Allan Quatermain and the Lost City of Gold is a 1986 American adventure comedy film directed by Gary Nelson and released in West Germany on December 18, 1986, and in the United States on January 30, 1987. It is loosely based on the 1887 novel Allan Quatermain by H. Rider Haggard. It is the sequel to the 1985 film King Solomon's Mines.

The role of Allan Quatermain is reprised by Richard Chamberlain as is that of Jesse Huston by Sharon Stone, who was nominated for a Golden Raspberry Award for Worst Actress for this role, for which she lost to Madonna for Who's That Girl. The film also starred James Earl Jones as Umslopogaas, Henry Silva as Agon, Aileen Marson as Queen Nyleptha, Cassandra Peterson as Queen Sorais and Chamberlain's then real-life partner Martin Rabbett as Robeson Quatermain.

Plot
After surviving their expedition to King Solomon's Mines, Allan Quatermain and Jesse have settled down in colonial Africa. They are engaged to be married and Jesse plans that they will travel to America for the wedding. But Allan is restless.

A man chased by two strange masked men emerges from the jungle, and is recognised as one of Quatermain's friends. He is delirious and is cared for by Jesse and Allan, but at night, his pursuers return and kill him.

Before he dies, he tells Allan that his brother, supposedly lost, is alive, and that they have found the legendary 'Lost City of Gold'. Quatermain immediately starts preparing for an expedition to find his lost brother. Jesse is furious and stalks off, but then realises how important this is to Allan.

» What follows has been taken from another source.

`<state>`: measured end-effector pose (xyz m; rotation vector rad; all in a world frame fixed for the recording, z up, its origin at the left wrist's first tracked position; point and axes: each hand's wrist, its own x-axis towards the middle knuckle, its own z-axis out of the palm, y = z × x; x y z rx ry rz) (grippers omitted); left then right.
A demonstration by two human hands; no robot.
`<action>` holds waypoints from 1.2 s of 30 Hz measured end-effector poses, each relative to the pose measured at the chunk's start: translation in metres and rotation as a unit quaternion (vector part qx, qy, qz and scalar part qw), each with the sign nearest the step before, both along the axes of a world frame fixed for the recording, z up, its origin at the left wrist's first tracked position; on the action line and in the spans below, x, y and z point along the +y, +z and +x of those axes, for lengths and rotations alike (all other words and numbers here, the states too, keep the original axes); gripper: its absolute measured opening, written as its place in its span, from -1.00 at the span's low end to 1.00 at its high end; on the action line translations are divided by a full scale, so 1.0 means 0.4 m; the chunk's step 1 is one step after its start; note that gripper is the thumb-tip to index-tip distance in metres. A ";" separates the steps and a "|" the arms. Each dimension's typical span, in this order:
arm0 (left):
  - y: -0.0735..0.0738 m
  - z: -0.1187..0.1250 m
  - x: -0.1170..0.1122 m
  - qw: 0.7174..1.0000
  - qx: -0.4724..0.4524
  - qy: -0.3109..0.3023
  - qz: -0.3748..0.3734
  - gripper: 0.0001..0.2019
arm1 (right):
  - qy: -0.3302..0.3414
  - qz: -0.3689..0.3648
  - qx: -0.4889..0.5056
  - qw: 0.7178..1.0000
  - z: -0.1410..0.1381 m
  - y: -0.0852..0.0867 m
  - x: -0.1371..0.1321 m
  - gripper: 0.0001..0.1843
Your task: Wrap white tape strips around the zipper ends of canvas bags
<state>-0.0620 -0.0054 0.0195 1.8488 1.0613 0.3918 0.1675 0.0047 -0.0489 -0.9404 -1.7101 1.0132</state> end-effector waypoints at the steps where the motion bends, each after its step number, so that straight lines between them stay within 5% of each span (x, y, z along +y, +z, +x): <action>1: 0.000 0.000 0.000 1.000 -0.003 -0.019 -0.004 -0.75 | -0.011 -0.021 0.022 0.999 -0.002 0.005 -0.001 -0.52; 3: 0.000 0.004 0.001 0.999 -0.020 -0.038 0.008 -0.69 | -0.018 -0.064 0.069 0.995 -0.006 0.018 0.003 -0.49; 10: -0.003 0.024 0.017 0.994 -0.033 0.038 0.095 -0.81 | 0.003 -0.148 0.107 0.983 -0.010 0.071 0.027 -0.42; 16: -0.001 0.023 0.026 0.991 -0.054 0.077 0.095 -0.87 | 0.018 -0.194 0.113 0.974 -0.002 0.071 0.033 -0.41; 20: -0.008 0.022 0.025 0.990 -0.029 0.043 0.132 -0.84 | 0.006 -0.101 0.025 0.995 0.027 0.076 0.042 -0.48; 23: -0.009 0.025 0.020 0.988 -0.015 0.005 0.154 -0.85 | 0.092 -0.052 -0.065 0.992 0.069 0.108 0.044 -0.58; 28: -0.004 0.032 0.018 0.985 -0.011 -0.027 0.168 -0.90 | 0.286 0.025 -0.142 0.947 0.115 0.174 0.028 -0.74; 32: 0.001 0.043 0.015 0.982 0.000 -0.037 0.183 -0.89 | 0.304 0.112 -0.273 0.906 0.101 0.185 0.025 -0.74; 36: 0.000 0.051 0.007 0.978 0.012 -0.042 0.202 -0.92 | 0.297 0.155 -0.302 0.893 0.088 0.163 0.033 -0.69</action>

Allan and Jesse are assisted by Umslopogaas, a fearless warrior and old friend of Allan's, to put together an expedition. Swarma, a spiritual guru, and five Askari warriors, accompany them. The group crosses a desert and reaches the Walls of Japora; two Askari are lost when Swarma trips a boobytrap that opens a pit under the road to the city. Another member of the party is lost when savage Eshowe warriors attack the group. Many spears are thrown at Quatermain and his friends, but Umslopogaas deflects most of them with his giant axe. The remaining askaris are lost in a subterranean river.

Quatermain and his friends indeed discover the city. The inhabitants, both black and white, are friendly, and Allan meets his brother Robeson, seemingly in good health and at peace in the society. The city has two queens — the noble and beloved, Nyleptha and her power-hungry sister, Sorais. But the real leader is the evil High Priest, Agon, feared by all.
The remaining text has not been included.